The lines to repeat are those below from the one containing "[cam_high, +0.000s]" down to the one containing "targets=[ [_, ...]", both included; reproduce them exactly and nothing else.
BEGIN
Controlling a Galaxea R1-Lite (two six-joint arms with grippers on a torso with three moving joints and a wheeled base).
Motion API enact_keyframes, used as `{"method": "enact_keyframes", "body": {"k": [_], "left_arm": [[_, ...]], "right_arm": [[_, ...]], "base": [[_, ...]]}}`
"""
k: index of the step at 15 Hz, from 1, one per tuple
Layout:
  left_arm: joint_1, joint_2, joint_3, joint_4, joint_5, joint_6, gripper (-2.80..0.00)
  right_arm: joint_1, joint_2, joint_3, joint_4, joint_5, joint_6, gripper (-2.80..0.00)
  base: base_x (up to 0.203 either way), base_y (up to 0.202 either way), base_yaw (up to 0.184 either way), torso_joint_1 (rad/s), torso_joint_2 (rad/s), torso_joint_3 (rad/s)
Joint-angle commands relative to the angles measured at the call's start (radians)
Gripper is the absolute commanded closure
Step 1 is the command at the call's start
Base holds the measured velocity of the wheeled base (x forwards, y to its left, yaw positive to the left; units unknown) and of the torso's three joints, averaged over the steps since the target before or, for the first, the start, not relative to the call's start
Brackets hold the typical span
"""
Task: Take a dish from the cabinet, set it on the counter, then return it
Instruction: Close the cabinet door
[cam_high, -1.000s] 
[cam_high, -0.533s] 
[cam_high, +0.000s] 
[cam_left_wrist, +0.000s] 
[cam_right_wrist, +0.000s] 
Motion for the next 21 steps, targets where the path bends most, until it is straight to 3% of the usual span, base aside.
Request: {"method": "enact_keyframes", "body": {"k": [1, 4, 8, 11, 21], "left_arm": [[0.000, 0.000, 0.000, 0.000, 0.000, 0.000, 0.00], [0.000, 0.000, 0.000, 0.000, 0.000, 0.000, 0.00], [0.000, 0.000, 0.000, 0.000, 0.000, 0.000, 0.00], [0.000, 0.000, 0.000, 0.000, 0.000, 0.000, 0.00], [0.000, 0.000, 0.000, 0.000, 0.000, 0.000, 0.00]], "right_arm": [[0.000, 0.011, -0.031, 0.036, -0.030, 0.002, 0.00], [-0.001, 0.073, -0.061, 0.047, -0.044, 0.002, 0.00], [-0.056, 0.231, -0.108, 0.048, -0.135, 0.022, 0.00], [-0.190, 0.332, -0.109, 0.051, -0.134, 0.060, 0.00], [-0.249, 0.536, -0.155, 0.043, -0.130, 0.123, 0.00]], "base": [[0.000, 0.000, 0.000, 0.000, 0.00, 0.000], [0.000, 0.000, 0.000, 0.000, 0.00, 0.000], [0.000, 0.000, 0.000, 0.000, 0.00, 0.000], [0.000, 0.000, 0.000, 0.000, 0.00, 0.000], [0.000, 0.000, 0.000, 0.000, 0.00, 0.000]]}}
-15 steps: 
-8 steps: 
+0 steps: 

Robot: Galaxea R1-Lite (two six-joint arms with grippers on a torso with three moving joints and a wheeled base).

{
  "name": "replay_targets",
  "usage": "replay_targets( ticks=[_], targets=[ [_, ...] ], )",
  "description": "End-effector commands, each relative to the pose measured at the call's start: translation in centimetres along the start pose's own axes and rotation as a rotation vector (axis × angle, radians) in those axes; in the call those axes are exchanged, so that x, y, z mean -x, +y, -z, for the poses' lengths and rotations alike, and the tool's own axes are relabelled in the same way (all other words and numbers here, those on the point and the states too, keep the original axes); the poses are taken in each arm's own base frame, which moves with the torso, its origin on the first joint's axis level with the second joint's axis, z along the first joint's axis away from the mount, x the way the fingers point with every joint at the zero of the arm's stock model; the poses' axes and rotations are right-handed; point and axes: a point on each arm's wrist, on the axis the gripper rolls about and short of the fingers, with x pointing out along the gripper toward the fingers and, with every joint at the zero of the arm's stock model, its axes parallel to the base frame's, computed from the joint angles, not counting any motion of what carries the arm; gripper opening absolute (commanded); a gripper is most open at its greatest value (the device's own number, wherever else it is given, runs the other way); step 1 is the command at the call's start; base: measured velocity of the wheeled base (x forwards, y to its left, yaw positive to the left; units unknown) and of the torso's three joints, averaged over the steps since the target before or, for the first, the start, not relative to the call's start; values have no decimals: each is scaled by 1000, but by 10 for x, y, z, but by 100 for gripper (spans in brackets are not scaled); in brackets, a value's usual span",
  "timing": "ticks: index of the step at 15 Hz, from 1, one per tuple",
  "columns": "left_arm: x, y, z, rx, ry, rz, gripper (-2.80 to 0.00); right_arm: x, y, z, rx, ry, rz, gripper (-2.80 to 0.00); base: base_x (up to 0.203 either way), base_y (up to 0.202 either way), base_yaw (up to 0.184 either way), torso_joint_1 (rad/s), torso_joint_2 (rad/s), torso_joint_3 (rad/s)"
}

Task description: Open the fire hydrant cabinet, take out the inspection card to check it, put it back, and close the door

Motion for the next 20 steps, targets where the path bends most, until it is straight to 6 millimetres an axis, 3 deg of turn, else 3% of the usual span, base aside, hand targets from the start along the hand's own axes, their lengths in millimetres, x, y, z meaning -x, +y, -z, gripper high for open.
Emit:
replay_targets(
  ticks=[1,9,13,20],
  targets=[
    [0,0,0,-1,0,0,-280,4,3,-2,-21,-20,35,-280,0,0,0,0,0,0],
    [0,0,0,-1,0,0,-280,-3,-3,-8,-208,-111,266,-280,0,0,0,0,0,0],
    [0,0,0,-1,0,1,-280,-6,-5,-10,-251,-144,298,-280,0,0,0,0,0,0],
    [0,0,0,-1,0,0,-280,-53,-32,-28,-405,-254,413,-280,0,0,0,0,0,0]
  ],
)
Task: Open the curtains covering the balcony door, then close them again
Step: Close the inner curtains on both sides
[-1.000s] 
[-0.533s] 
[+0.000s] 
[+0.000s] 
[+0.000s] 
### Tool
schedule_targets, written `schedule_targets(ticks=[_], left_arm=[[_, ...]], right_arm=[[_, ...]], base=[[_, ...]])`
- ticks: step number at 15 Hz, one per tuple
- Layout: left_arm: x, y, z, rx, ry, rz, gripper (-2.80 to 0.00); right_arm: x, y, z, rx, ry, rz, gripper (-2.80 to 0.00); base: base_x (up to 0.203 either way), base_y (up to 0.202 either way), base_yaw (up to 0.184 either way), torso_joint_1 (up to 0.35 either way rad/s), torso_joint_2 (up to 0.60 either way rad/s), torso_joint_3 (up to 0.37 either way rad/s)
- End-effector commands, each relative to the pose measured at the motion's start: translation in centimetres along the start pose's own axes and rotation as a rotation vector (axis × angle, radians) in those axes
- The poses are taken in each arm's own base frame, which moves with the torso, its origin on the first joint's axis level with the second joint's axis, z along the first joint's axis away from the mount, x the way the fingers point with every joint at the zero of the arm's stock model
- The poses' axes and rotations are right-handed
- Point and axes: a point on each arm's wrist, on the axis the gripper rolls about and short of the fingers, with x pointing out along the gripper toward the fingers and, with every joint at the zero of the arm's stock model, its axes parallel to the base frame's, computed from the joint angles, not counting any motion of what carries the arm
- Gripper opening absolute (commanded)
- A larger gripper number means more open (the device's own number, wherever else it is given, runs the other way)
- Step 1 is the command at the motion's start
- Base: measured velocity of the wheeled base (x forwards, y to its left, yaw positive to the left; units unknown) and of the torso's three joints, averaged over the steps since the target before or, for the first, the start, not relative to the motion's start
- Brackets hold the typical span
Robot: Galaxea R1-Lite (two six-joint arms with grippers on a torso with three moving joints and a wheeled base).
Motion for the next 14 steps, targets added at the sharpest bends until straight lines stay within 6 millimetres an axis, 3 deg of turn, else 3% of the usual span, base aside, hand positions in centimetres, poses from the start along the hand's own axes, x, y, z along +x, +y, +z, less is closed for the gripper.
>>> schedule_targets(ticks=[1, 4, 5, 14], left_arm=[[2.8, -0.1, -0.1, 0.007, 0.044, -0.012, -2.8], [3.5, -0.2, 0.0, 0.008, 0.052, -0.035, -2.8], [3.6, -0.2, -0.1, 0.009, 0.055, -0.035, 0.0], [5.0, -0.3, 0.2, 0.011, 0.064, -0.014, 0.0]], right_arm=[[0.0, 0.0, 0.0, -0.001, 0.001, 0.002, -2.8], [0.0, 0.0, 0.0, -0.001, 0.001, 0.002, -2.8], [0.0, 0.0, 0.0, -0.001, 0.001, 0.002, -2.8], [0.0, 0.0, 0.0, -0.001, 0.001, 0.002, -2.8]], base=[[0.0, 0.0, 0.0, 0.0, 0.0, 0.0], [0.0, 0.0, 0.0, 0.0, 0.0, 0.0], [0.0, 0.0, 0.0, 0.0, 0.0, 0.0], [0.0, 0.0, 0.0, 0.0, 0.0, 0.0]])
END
Exercise output -
[cam_high, +0.000s] 
[cam_left_wrist, +0.000s] 
[cam_right_wrist, +0.000s] 
Motion for the next 21 steps, targets where the path bends most, until it is straight to 3% of the usual span, base aside.
Request: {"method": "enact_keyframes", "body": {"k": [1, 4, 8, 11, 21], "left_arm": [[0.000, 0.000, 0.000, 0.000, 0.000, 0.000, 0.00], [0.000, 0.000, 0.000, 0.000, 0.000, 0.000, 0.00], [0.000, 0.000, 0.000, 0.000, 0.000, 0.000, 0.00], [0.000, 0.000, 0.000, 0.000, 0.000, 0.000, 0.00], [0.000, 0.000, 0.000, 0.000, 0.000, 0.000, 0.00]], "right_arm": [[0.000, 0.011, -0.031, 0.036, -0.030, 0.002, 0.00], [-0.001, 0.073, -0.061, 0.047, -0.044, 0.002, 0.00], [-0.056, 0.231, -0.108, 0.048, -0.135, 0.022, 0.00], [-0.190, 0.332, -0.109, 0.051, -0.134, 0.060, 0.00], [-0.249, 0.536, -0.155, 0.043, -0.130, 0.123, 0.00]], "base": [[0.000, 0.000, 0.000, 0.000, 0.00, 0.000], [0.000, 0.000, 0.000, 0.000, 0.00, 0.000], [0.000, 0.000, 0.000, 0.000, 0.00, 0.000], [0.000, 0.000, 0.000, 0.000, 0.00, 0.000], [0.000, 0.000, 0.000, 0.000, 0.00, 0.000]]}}
-15 steps: 
-8 steps: 
+0 steps: 

Robot: Galaxea R1-Lite (two six-joint arms with grippers on a torso with three moving joints and a wheeled base).

{
  "name": "replay_targets",
  "usage": "replay_targets( ticks=[_], targets=[ [_, ...] ], )",

There is nothing else to the answer.